Recovery periods take the pressure off those elusive 7-8 hours of sleep at night and therefore take the pressure off monophasic sleeping (sleeping solely in one block of time in 24 hours) as a whole. “We take individuals, profile them and find out all the little things that make them tick: what they do and what they’re trying to achieve, and then finding a recovery program for them that’s more around a polyphasic approach — which involves sleeping shorter amounts of time multiple times a day — and not just about sleeping at night,” Littlehales adds.
Napping doesn’t need to involve actual sleeping at all.
“[This] could be simply sitting in your car before leaving work to go home, grabbing someone’s hand and going for a walk down by the river where you’re out in nature and not intimidated by the need to perform at your desk,” says Littlehales. “I’ve got people who put an alarm for 30 minutes, simply sit at their desk, listen to some music and look out the window and it takes them to that place by the river, giving the brain an opportunity to relax. Whether you go into any kind of microsleep or not, you’re not really trying to do that. Even the time you just sat there is going to give you that recovery.” And what starts to happen is a polyphasic recovery process. Sometimes, this is referred to as “quiet wakefulness.”
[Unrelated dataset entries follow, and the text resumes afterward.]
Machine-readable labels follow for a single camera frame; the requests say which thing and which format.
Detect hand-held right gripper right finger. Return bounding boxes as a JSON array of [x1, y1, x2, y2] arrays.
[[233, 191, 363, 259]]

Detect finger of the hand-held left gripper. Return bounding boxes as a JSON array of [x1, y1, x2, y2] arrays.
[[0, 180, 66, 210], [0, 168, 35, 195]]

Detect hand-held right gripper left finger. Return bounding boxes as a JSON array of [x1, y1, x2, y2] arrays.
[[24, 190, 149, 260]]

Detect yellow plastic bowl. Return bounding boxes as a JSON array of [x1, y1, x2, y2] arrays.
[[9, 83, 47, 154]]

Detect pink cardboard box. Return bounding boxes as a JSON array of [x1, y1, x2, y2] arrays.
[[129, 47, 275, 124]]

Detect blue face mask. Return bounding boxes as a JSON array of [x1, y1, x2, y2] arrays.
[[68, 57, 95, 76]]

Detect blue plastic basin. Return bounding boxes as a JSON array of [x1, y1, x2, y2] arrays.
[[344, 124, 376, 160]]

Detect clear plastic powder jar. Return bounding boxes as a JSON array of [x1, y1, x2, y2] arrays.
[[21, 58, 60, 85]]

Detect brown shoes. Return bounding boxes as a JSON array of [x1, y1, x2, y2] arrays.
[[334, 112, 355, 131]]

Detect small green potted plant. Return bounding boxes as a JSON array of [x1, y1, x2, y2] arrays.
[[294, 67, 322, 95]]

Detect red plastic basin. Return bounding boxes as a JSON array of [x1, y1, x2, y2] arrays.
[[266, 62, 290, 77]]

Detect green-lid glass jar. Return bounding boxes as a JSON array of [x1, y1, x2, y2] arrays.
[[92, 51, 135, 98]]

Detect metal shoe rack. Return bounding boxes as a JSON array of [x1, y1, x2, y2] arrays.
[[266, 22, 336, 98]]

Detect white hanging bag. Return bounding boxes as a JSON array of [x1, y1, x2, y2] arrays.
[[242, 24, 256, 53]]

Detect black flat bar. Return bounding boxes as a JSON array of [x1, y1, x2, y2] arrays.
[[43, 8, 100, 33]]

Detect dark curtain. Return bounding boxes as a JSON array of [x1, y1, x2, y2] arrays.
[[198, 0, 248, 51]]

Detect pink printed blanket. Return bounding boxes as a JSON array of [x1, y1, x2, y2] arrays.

And for those that try and fail to nap often (like me), Winter says people are mistaking being tired with being sleepy. “There’s a difference between fatigue and sleepiness,” Winter says. “When I run a 10-mile race, at mile-marker 8 I might say, ‘Wow, I’m so tired, I don’t want to run anymore.’ But that’s different from getting 8 miles down the road and wanting to lay down and fall asleep.” Sleepy essentially means driven to fall asleep. “I always tell people that if you’re tired or sleepy, to not judge a nap as being successful or failure by whether or not you fall asleep. If you’re tired, go lie down and make the goal for yourself to close your eyes for 20 minutes, kick your shoes off, think about your celebrity crush and then get up and move on with your day. It’s amazing when somebody takes away the performance anxiety of sleep, just resting can make people feel good.”
Resting helps you remember new information, so while it is not the same as sleep — only in actual deep sleep do your neurons repair and regenerate — it is a good second choice. It gives your neurons a rest, which helps your muscles and organs relax and curbs stress. And approaching that nap with the number one goal of resting becomes 100 percent achievable. “When we start taking naps without any sort of expectation of unconsciousness, it’s amazing how people start falling asleep much easier now they’re not really trying to anymore,” Winter says. “Once you stop trying to sleep, it’s amazing how well people tend to sleep.”